Dabo Swinney dreamed big, but never about being a National Championship coach
|Thursday, April 29, 2021, 8:01 AM- -|
Dabo Swinney has always dreamed big, and as a young man growing up in Pelham, Alabama, he dreamed that he would one day be a starting shortstop for a Major League team, a starting point guard in the NBA, and the quarterback of an NFL team. Not once did he dream he would coach a team that would win a college football National Championship, but Swinney isn’t one to put limits on his dreams.
Now entering his 14th season (and 13th full season) as Clemson’s head coach, Dabo Swinney has already carved his name into the Clemson record books by becoming the first coach in program history to lead Clemson to multiple national championships.
Swinney’s most recent squad accomplished its “double-double mission” in 2020, going 10-2 in a condensed season to give Clemson 10 consecutive 10-win seasons. Clemson became only the third program in FBS history to accomplish the feat and became the first school to win 10 games in 10 straight seasons as a member of the ACC, as only the final nine of Florida State’s record 14-straight 10-win seasons came during the Seminoles’ tenure in the ACC.
Swinney led Clemson to its sixth consecutive outright conference title with a 34-10 win against Notre Dame in the ACC Championship Game. The conference title helped Clemson secure its record-tying sixth College Football Playoff berth, becoming the first program ever to reach the postseason tournament in six consecutive seasons. Clemson is 6-4 all-time in College Football Playoff games, the second-most wins of any program and twice the number of the third-place program (three, Ohio State).
At 140-33, Swinney (.809) enters the 2020 season as the winningest active coach by percentage in the FBS among coaches with at least five seasons of head coaching experience. With the addition of the 2020 ACC Championship, all 12 of Swinney’s recruiting classes have won at least one ACC title in their careers, and every recruiting class since 2012 has earned at least one College Football Playoff berth.
Even the biggest dreamers get caught off guard.
“I never dreamed that I would be the coach of a National Championship team, but I dreamed I would be a player on a National Championship team,” Swinney said recently. “I dreamed that I would play in NBA or NFL or the MLB. I was a shortstop and a point guard and a receiver, a little bit of quarterback. But God put a dream in me early that I believed in. I didn't really know what the path was going to be, but Christ, He found me and I met Him at 16 and have gone on. The dreams that I had aren't even close to what God has had in store for me. And I think, we limit ourselves sometimes by how we think. I always tell people, I heard somebody say one time, ‘God's got a thousand gallons of water to give us and we walk around with a one gallon bucket.’ That's how I see my life unfolding.”

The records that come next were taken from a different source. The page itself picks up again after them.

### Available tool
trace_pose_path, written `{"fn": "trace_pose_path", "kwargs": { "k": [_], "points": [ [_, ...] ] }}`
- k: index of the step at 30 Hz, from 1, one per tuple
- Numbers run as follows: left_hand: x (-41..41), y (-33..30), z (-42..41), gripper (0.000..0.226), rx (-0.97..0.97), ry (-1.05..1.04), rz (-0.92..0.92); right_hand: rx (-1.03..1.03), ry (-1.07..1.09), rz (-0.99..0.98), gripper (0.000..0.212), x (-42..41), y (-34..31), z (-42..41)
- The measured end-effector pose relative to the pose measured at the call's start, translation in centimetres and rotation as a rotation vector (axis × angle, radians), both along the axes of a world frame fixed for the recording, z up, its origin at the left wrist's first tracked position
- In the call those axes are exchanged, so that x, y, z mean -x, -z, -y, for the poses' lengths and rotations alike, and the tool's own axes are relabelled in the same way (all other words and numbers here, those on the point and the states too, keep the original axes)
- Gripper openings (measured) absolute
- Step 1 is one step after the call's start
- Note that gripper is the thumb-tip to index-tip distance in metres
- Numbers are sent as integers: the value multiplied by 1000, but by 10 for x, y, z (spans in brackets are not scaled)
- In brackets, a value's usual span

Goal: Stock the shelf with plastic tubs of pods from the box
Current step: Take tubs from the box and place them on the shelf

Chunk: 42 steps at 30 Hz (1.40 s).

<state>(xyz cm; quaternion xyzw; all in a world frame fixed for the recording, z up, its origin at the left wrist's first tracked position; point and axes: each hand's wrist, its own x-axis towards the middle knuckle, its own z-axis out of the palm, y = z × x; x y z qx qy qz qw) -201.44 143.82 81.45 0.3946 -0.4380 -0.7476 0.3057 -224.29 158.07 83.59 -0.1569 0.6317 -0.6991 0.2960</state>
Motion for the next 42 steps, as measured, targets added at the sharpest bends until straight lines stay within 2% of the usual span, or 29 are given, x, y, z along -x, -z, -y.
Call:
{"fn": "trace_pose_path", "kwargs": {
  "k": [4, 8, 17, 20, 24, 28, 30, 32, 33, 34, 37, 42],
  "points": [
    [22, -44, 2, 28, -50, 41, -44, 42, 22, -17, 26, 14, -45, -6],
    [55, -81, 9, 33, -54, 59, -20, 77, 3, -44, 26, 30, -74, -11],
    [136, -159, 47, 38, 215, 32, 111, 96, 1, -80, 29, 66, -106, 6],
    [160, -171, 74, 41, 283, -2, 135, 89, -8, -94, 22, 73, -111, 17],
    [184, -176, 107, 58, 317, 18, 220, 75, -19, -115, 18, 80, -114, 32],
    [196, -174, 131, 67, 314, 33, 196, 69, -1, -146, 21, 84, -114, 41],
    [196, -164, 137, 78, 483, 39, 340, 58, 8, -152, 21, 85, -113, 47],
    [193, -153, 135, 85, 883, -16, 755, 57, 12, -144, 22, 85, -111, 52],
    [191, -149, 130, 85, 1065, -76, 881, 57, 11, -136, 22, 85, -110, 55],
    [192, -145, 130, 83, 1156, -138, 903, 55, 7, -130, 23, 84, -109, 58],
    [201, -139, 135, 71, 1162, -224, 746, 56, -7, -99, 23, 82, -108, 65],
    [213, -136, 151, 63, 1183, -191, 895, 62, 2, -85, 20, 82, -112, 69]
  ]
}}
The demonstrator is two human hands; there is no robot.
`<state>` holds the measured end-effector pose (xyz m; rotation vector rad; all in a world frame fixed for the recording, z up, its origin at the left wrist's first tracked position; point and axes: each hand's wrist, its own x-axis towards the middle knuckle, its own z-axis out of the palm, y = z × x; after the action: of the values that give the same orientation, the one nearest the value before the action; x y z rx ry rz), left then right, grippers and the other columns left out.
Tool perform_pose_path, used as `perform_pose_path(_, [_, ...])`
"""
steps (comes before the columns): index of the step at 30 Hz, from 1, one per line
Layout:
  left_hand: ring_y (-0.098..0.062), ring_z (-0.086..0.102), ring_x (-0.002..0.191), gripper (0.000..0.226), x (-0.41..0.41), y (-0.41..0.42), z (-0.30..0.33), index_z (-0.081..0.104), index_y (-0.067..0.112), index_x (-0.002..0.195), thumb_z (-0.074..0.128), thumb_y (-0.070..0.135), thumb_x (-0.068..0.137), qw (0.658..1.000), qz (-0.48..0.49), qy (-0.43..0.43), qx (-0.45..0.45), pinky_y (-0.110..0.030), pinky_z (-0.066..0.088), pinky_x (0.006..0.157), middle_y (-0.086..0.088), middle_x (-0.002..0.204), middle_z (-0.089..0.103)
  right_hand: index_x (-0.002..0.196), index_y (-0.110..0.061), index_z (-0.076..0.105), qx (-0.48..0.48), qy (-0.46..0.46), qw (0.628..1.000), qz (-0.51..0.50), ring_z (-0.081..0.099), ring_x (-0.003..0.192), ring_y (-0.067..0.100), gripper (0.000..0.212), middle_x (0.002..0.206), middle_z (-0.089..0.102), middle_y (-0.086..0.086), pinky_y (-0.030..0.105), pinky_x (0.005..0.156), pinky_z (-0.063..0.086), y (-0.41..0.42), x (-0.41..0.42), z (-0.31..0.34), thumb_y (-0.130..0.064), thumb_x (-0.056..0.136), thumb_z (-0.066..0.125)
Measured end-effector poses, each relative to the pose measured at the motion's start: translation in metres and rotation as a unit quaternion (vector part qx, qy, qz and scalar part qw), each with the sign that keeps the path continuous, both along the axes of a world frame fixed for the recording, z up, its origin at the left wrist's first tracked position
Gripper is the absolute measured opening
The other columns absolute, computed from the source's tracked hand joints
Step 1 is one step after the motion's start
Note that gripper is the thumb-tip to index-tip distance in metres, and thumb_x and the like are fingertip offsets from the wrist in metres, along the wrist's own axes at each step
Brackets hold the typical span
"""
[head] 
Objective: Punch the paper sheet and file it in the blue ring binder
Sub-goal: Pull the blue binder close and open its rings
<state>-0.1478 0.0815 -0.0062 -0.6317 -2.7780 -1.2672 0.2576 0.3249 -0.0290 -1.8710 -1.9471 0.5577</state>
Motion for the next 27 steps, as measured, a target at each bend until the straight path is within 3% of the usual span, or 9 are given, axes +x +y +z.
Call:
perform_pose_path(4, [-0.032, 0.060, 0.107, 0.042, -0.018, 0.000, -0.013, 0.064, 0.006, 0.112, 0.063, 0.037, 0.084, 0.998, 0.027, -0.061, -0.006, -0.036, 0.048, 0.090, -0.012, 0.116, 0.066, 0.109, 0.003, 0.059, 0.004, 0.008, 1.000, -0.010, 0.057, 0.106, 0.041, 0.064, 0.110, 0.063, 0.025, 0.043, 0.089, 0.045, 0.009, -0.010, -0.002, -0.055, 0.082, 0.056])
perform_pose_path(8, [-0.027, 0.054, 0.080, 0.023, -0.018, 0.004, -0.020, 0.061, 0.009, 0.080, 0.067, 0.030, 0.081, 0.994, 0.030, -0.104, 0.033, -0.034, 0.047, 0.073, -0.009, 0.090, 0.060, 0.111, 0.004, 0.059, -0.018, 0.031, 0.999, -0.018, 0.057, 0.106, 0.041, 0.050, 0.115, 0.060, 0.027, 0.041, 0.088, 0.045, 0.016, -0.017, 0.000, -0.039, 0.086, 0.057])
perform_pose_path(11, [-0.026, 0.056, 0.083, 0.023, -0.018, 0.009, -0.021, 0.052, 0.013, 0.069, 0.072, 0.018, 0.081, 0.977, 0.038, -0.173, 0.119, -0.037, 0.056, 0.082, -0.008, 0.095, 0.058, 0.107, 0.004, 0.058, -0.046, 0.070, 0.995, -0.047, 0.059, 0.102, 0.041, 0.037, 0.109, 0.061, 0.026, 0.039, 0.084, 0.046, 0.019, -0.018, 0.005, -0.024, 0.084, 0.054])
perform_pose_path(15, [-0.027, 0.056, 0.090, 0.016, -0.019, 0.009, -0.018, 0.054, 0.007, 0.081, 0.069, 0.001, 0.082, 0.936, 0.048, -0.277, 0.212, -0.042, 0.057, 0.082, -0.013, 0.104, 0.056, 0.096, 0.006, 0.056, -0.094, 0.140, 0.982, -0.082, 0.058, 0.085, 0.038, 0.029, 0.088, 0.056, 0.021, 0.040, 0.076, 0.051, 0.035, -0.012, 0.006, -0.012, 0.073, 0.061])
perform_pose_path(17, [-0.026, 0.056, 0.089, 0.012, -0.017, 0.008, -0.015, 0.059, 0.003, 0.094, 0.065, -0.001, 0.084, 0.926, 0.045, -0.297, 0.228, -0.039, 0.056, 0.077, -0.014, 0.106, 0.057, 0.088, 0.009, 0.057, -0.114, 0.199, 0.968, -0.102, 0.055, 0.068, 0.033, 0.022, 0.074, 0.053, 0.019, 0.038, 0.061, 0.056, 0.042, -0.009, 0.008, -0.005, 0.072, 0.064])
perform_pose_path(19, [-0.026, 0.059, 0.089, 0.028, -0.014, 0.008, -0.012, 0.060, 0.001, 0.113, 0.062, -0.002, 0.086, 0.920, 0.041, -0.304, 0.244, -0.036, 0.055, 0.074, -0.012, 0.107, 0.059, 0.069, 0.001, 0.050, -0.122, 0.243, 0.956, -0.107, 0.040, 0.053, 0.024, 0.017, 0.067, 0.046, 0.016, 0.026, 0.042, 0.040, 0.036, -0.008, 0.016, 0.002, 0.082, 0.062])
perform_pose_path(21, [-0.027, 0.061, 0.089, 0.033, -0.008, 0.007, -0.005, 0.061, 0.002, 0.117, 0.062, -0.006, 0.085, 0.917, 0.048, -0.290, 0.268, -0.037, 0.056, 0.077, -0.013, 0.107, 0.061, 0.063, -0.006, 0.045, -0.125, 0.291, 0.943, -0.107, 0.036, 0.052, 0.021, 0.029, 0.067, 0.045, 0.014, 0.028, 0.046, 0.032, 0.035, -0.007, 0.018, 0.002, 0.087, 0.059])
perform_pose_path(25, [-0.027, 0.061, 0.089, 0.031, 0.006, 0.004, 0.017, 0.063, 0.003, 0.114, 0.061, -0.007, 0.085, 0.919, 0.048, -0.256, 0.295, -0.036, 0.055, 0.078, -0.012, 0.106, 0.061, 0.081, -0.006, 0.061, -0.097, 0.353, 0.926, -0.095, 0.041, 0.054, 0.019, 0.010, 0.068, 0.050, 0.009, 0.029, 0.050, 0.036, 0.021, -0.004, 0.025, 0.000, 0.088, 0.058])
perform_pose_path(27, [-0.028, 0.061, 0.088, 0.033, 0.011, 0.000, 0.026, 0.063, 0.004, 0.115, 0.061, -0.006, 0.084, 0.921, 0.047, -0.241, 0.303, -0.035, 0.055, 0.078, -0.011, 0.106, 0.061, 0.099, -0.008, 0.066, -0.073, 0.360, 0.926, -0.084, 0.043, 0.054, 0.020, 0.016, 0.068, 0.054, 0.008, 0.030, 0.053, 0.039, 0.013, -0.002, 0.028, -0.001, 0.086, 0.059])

Making the decision to attend Alabama was a turning point in Swinney’s life.
“I never, ever, ever thought about coaching in my entire life. All I wanted to do was play. I played three sports, I never stopped. Went from one sport to the next, the next I was always on the team. I was always competing, always preparing,” Swinney said. “That's all I wanted to do. I actually had opportunities in all three sports at smaller schools, but I had a dream. For whatever reason, God had put that in my heart at a young age. You grow up in Alabama, when you leave the hospital, you either have to be Alabama or Auburn. It's like stamped on your birth certificate. Otherwise they don't let you leave. That's a true story.
“Just so happened that my dad was an Alabama guy and they instilled that in me early. And man did God have a plan. I mean, it was incredible as I look about how it's all unfolded. I wanted to go to Alabama and no one in my family had a college degree. I didn't know, there was no roadmap. I wanted to go to a major university and I wanted to be a doctor. A couple of my coaches were mad at me because I had no money. Here's what happened, because the counselor at the school came to me and she told me how I could go. Because that's all I wanted to do.

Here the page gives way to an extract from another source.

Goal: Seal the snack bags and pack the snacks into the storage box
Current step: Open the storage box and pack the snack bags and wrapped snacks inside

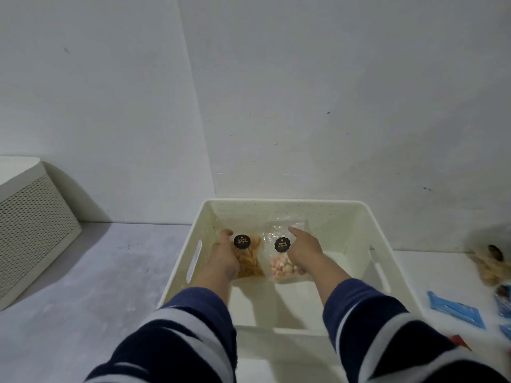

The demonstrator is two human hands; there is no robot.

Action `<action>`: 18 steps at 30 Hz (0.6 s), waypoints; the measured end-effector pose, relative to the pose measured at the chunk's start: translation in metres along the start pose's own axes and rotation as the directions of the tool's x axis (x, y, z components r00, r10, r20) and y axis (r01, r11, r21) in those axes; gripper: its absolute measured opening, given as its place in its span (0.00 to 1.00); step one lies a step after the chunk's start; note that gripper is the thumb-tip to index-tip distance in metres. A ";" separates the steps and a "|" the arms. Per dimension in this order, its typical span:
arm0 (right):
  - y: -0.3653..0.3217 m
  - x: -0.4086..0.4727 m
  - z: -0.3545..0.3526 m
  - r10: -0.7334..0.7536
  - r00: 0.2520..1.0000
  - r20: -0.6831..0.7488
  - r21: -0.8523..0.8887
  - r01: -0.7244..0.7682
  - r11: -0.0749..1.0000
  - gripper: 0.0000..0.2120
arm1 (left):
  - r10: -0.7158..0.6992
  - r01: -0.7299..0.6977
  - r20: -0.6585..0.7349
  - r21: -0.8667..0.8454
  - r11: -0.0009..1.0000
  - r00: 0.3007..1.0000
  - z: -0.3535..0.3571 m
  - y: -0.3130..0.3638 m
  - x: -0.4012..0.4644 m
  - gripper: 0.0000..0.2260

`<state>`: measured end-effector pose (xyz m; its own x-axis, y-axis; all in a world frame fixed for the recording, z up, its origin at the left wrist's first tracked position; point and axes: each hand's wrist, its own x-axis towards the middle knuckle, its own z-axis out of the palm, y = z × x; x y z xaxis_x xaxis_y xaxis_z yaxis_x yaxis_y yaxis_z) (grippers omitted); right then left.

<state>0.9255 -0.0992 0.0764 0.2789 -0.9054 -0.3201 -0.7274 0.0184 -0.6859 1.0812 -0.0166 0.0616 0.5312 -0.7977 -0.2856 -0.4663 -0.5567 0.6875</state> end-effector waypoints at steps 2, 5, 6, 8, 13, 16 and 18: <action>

“And she said, ‘Well, you can get a full Pell Grant.’ I didn't know what a Pell Grant was. She goes, ‘There's this thing called a Pell Grant and there's student loans.’ And I'm like, ‘Really?’ and I said, ‘Well, then I'm going to Alabama.’ I was an honor society student, I was a good student. I went to Alabama and I always say, you've heard of the term walk-on, I was a crawl on. I was a notch below the walk-on and they didn't really invite me to come.”
NOTE: This is the first in a series of articles looking at Swinney’s rise from a walk-on to a championship coach.